Tumor-secreted TNF induces NCoA3 upregulation in breast cancer-associated adipocytes via TNFR1/NF-κB signaling.

In breast cancer, adipocytes are the predominant cell type in the microenvironment, and the continuous communication between these tissues alters the adipose phenotype. However, molecular mechanisms promoting these changes are still poorly understood. Previously, we demonstrated that NCoA3 expression is increased in adipose tissue adjacent to breast cancer and that this increase is associated with an inflammatory profile.
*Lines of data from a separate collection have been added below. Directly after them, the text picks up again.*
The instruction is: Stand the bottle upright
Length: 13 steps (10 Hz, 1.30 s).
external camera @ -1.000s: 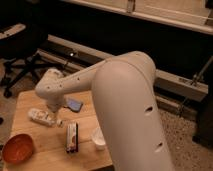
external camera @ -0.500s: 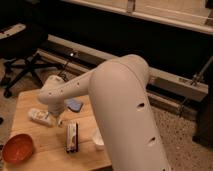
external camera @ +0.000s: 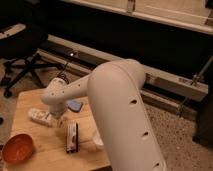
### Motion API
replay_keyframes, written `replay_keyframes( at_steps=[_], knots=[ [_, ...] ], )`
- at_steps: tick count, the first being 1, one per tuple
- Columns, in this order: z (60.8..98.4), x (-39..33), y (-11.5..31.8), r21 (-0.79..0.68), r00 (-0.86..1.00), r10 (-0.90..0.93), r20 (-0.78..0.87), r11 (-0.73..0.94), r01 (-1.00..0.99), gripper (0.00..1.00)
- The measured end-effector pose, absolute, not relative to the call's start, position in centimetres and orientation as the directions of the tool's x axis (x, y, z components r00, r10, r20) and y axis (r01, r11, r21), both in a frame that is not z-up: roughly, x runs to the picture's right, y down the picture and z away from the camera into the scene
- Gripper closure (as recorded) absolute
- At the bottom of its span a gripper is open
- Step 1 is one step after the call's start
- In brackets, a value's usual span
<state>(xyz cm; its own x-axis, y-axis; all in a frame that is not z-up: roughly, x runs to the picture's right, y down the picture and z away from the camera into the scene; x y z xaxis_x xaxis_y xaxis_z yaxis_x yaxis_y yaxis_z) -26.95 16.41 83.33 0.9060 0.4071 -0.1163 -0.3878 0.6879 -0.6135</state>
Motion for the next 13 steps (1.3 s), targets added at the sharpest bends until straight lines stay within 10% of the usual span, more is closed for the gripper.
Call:
replay_keyframes(
  at_steps=[9,13],
  knots=[
    [85.3,-27.7,16.3,-0.607,0.935,0.311,-0.173,0.714,-0.350,0.35],
    [85.2,-27.7,16.3,-0.598,0.929,0.308,-0.204,0.712,-0.368,0.57]
  ],
)
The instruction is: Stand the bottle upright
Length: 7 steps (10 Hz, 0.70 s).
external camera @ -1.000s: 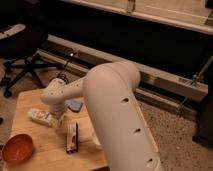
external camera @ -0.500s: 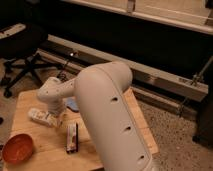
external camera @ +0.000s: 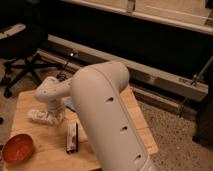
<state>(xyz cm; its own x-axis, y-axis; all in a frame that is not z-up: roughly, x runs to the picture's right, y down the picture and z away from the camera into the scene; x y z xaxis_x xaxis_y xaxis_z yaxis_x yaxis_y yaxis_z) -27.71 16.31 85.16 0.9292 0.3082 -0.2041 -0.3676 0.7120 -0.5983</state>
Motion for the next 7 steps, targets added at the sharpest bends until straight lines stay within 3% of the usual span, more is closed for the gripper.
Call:
replay_keyframes(
  at_steps=[7],
  knots=[
    [84.1,-28.0,15.3,-0.580,0.928,0.302,-0.217,0.725,-0.371,0.57]
  ],
)
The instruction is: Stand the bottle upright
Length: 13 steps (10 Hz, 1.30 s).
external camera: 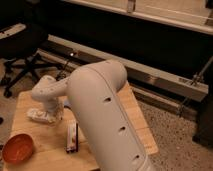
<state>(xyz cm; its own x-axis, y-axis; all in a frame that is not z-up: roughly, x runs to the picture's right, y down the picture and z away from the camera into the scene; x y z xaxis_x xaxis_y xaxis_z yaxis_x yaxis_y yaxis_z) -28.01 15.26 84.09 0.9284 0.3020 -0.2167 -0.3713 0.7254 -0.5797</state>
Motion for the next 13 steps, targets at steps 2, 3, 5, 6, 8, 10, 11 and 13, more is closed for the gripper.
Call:
replay_keyframes(
  at_steps=[2,3,5,6,8,10,11,13],
  knots=[
    [83.2,-28.0,13.9,-0.562,0.925,0.315,-0.211,0.736,-0.378,0.57],
    [82.7,-28.0,13.2,-0.552,0.924,0.319,-0.209,0.741,-0.381,0.57],
    [81.9,-27.6,12.3,-0.537,0.926,0.312,-0.212,0.755,-0.377,0.57],
    [81.5,-27.4,11.9,-0.529,0.929,0.302,-0.216,0.763,-0.371,0.57],
    [80.7,-27.4,11.0,-0.519,0.932,0.294,-0.213,0.774,-0.363,0.57],
    [79.9,-27.5,10.0,-0.512,0.932,0.297,-0.208,0.778,-0.363,0.57],
    [79.7,-27.5,9.7,-0.510,0.933,0.294,-0.207,0.781,-0.360,0.57],
    [79.1,-27.4,9.1,-0.508,0.939,0.272,-0.211,0.790,-0.343,0.57]
  ],
)
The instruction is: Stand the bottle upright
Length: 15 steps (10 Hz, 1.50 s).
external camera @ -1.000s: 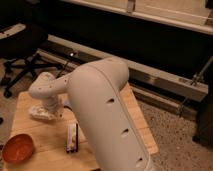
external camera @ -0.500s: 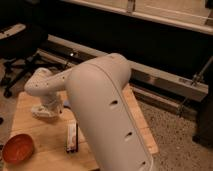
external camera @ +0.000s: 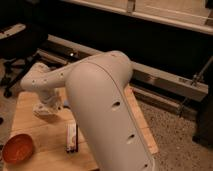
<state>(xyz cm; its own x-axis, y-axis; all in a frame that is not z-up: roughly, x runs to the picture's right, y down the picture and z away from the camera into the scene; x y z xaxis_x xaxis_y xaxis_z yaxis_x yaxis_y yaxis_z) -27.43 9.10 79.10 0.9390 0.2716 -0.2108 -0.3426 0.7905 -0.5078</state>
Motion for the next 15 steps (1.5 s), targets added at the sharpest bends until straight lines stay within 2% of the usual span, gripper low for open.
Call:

This study aimed to investigate the mechanisms underlying NCoA3 expression in adipocytes within the breast tumor microenvironment. We demonstrated that breast cancer-secreted TNF increases NCoA3 expression in adipocytes, and this upregulation is dependent on NF-κB transcriptional activity. Furthermore, the use of a TNF blocker prevented both coactivator overexpression and macrophages recruitment, mimicking the effects observed when NCoA3 expression was downregulated using a short hairpin RNA. These findings shed light on the molecular mechanisms by which breast cancer cells modulate adipocyte behavior, identifying NCoA3 as a key mediator in the tumor-adipose tissue crosstalk. Targeting this pathway through TNF inhibition offers promising therapeutic strategy to attenuate tumor-associated inflammation and potentially improve outcomes in breast cancer patients.